At one time as beginners, most of us have made the mistake of putting too much focus on one element of training over another, and we learned how to prioritize the two, and balance them. Though these learning processes that WE go through are often subtle and progressive, so we often are not consciously aware of how we are prioritizing and adjusting our training and our training philosophies as we go along. 

But I'll stay with my initial answer, which is a safe one and not a real definite one: it depends on the dog and what they bring into the work.

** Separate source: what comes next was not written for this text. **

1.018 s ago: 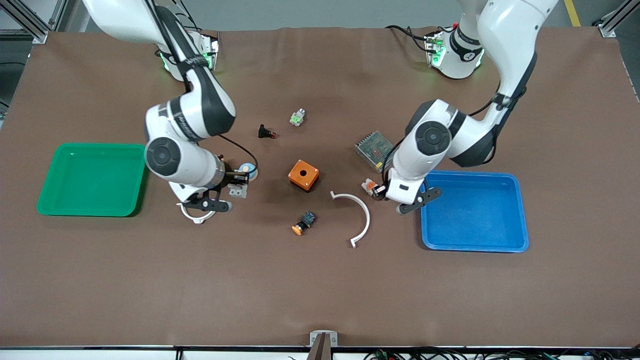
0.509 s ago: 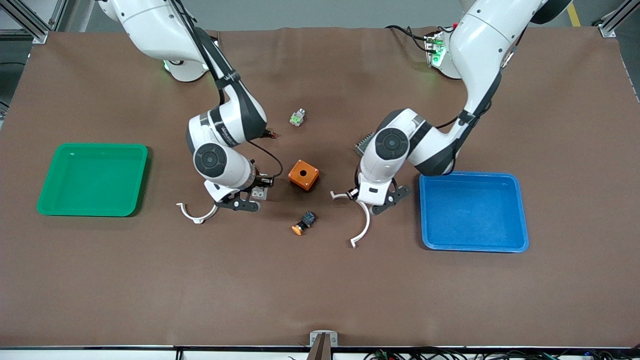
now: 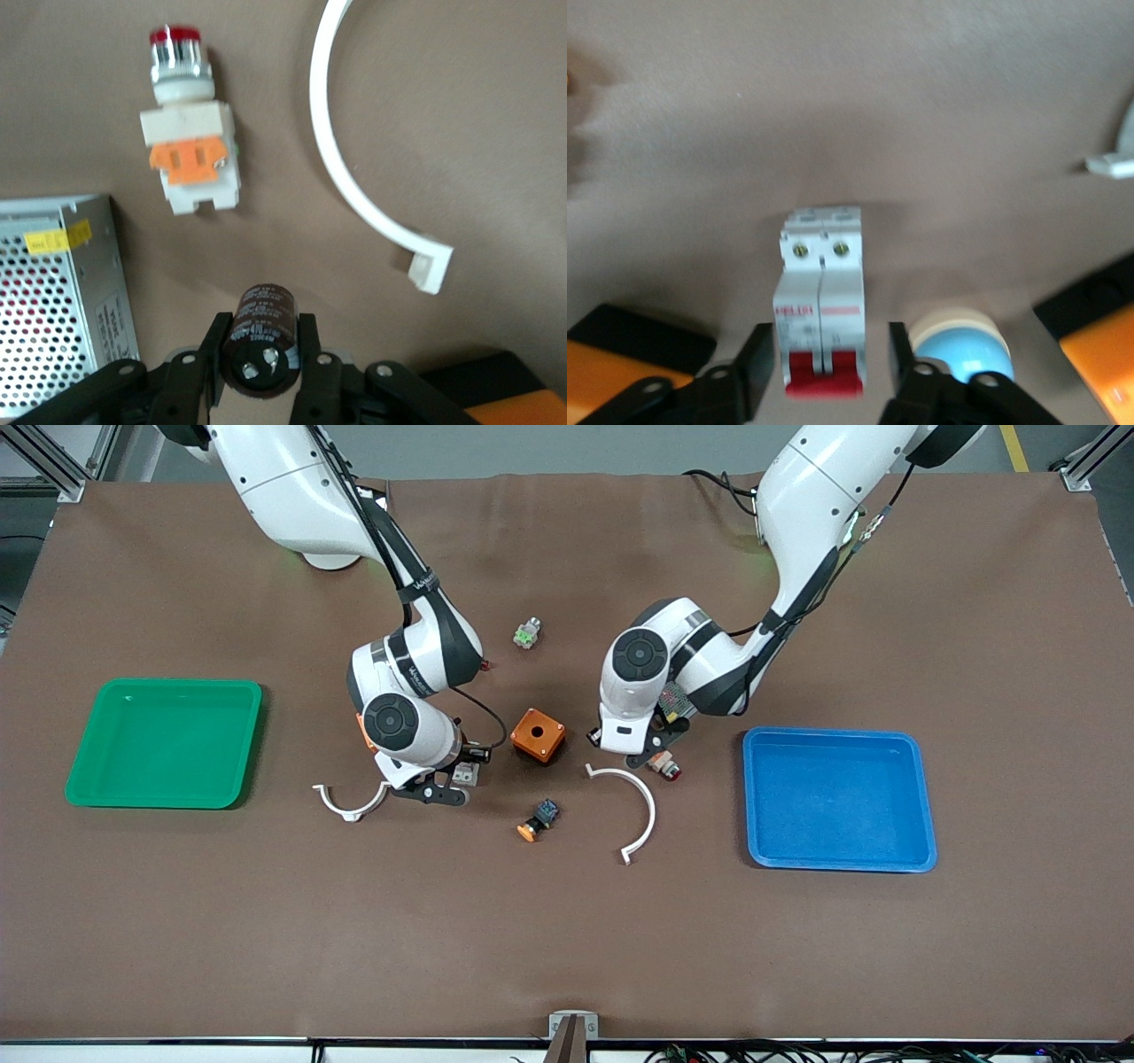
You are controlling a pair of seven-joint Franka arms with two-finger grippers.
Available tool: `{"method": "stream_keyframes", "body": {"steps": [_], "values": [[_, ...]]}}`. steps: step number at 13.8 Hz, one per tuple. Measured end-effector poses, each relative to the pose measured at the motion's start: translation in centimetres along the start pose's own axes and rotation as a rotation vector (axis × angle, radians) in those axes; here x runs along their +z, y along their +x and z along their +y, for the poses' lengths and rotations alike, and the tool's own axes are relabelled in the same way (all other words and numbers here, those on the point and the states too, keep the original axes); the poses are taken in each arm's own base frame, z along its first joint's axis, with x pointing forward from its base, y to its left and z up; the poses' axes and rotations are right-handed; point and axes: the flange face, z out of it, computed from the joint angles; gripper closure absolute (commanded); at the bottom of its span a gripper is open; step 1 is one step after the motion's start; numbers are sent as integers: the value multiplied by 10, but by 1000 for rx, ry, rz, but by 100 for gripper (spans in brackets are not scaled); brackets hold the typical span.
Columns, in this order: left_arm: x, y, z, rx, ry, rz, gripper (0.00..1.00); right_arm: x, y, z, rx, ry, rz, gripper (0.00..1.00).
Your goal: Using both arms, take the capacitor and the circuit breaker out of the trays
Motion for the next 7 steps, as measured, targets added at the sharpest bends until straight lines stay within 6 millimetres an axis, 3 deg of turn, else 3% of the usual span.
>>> {"method": "stream_keyframes", "body": {"steps": [1,3,4,6,7], "values": [[6,-5,0,-6,8,-4,96,-19,-6,-1,5,-6,-22,0],[15,-17,1,-11,15,-10,84,-79,-26,7,7,-15,-68,0],[19,-22,2,-20,18,-12,65,-115,-36,19,14,-15,-85,0],[25,-29,2,-25,22,-16,10,-181,-50,63,45,-15,-107,0],[26,-30,2,-24,22,-16,0,-206,-53,89,63,-18,-109,0]]}}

edited to add: LOL, I see that Leesa posted pretty much what I'm trying to say, but more succinctly!


----------



## G-burg (Nov 10, 2002)

I guess if I had to answer the question.. I'd go with correctness first.. then hope I could bring up/in attitude/speed later!


----------



## hunterisgreat (Jan 30, 2011)

Castlemaid said:


> Maybe I'm the only one who saw the question as a theoretical one? I don't think that anyone really thinks that dog training can be simplified to two variables that are seperate entities, neither did I get the feeling that the OP was suggesting that it was.
> 
> I think the question was to stimulate some thought and discussion. And I think as others have mentioned, as we work our dogs, we are always watching our dogs, asking others to watch us for feedback on the overall look, which includes precision, speed, and enthusiasm, and try to adjust our training if one area is not up to our expectations of what we want - and our expectations of attitude vs. precision will change as the dog gains experience and advances in training.
> 
> ...


You are exactly correct. I was merely wanting to generate discussion on 2 variables and how they effect each other. I wasn't asking for anyone's advice, and I wasn't giving any either, or suggesting this was my or should be anyone's training techniques. 

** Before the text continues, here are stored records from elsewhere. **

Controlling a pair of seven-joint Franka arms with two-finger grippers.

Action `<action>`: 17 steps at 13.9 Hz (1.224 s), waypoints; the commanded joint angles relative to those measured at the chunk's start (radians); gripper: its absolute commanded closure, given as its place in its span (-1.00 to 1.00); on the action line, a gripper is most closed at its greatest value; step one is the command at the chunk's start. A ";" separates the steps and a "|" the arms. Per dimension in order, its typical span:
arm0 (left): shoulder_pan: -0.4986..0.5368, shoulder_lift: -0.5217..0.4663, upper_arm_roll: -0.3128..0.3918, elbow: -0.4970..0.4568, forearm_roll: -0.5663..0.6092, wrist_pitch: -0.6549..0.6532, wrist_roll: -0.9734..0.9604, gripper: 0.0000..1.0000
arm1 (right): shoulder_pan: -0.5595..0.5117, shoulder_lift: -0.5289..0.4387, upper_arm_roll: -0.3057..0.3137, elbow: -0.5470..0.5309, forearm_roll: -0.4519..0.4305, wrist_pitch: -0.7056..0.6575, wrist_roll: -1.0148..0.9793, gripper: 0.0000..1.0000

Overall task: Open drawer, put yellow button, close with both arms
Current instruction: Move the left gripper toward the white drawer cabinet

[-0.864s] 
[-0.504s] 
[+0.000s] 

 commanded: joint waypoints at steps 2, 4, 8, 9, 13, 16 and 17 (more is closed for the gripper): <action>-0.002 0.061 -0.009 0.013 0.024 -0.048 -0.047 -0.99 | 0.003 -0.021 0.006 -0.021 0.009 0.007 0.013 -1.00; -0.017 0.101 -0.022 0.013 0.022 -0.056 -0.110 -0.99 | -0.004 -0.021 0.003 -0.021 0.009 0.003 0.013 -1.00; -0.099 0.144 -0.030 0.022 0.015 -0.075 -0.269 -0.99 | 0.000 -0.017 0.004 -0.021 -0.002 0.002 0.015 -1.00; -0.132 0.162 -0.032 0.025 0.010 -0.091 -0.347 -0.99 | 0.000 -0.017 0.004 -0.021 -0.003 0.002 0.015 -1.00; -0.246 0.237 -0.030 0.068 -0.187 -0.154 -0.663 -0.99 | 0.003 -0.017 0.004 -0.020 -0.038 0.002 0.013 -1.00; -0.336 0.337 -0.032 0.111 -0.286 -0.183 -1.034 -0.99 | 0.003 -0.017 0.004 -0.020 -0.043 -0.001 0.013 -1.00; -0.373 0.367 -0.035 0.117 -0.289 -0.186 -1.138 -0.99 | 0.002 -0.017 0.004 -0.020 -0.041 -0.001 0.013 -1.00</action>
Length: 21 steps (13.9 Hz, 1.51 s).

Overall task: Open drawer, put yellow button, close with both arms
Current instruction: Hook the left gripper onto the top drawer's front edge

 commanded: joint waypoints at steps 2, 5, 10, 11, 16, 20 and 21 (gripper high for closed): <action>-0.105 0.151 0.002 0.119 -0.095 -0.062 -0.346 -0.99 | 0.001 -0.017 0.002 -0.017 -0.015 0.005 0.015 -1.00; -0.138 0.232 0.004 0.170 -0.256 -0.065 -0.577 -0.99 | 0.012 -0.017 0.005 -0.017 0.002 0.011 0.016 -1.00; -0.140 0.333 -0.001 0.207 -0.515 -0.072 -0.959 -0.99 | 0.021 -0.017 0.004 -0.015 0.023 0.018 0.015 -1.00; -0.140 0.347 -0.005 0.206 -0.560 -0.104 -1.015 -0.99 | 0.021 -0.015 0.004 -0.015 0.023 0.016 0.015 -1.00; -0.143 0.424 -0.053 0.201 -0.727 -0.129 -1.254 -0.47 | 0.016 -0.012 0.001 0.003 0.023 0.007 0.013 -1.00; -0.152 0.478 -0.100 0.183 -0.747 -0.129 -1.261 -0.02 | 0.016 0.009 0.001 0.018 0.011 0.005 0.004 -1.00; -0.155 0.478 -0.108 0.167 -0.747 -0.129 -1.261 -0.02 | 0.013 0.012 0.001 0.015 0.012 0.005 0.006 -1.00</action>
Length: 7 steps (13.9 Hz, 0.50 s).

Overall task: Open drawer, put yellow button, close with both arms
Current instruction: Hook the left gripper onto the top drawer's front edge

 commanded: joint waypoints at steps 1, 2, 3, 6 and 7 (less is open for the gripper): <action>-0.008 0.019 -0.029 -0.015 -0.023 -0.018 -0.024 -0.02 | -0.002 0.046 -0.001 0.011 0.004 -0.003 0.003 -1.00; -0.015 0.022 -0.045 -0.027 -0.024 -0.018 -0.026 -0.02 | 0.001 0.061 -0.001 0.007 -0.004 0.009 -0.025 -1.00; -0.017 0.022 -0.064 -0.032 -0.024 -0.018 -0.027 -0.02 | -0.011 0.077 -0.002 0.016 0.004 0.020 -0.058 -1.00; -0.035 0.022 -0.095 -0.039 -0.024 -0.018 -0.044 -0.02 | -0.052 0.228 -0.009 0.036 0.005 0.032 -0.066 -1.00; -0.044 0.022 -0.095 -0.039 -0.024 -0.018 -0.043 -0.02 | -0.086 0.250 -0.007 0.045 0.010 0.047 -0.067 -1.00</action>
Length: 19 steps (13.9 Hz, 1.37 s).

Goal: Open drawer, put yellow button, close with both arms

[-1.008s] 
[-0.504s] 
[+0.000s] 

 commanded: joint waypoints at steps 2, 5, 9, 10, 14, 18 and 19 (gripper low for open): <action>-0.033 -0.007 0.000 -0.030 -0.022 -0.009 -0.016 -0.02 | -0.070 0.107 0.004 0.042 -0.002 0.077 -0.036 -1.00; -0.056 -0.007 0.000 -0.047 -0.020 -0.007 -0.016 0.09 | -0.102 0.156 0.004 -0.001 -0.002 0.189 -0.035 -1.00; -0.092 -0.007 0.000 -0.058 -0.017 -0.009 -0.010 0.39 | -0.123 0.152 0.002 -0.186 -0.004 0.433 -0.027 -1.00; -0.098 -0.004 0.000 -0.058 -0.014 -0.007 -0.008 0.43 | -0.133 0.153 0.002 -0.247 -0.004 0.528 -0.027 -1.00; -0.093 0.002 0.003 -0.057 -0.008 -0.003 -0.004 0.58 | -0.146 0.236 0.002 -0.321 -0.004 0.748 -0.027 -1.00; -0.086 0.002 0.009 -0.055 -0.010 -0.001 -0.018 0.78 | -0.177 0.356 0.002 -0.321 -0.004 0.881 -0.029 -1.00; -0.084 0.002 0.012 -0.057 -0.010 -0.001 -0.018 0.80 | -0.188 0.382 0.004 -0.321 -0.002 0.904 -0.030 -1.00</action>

I was trying to basically poll everyones thoughts on the subject, but I guess I did a poor job of communicating what I wanted, despite post after post trying to clarify lol.


----------



## Chris Wild (Dec 14, 2001)

I just removed several posts that were completely irrelevant to the discussion and nothing but sniping at one another. Lets get back to discussing the topic without the insults and snarkiness please.

-Admin


----------



## lhczth (Apr 5, 2000)

rvadog said:


> When I take a dog who is motivated by a reward and ask him to "platz" and when he doesn't I say "fooey" and move. He doesn't get a reward but I don't see a loss in drive or attitude. Instead I see an increase. The dog wonders why he is not getting a reward and trys harder.


Totally agree. My answer to the original question is both.


----------



## Samba (Apr 23, 2001)

While I refuse to train "poop face", i don't want to teach a behavior at the highest level of drive. So the dog needs to be motivated in learning to a degree. Once i have the learning, the degree of drive and power can be brought up to higher levels. Then i have to keep it 

I guess, in the terms used here, I use both positive and negative loading together.

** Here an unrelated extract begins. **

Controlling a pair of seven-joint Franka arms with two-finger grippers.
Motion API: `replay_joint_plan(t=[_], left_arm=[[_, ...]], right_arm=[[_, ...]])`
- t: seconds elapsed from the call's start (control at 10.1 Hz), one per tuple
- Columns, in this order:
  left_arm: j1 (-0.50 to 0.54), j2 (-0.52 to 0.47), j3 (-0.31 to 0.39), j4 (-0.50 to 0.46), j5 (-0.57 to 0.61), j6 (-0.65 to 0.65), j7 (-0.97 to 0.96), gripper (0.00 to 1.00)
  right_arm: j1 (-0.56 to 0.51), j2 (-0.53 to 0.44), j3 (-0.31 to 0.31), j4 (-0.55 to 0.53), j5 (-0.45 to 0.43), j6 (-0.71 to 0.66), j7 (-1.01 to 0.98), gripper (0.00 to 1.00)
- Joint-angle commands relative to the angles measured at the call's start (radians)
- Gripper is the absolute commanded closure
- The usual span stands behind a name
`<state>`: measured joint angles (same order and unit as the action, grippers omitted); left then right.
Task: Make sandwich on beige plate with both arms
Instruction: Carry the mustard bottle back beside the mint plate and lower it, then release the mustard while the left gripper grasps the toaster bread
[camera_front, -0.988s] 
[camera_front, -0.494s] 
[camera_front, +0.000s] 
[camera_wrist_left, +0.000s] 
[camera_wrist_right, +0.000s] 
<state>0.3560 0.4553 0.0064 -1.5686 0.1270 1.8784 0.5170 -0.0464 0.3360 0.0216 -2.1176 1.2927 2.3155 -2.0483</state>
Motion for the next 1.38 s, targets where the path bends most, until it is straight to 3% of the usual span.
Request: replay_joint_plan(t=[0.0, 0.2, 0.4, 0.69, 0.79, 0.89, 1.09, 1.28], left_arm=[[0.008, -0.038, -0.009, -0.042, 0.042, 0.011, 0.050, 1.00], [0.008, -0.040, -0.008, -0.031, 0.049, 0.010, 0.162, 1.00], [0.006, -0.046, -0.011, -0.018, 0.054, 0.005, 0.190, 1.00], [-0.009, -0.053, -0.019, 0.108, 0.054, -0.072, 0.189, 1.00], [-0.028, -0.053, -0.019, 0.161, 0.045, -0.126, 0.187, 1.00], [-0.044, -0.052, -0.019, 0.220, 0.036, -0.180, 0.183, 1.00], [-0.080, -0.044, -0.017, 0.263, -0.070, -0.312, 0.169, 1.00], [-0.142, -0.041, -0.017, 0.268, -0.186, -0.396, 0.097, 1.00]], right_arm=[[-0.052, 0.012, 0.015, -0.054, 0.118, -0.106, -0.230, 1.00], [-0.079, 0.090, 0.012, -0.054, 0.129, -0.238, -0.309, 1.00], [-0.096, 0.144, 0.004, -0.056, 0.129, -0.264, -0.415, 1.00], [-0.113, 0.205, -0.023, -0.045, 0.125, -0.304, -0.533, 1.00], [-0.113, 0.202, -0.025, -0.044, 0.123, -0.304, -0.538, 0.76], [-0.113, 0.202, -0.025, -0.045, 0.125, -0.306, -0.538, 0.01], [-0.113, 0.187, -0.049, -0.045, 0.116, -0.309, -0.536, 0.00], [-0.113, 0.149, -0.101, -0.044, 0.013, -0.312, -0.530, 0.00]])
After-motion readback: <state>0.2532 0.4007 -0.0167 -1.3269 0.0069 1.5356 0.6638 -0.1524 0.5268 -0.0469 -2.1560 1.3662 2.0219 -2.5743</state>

I am not convinced that a dog understands being reawrded for "faster" performance,so I don't use rewarding for speed.


----------



## Jason L (Mar 20, 2009)

Depends. What are you trying to teach? If it is something like retrieve, you may not want the dog to get so drivey during the exercise that he starts chomping on the dumbbell like it's his favorite squeaky toy so you teach a nice calm hold first and then work backward from there. Or you may decide to do a forced retrieve in which case the dog is definitely not happy in the beginning. Now you go to teach the voraus and if you are like most people, the first thing you work on is sending the dog away from you (towards a target or a reward) and for that you need drive and you may not even ask for the platz for a long time. So there, drive first and then correctness later.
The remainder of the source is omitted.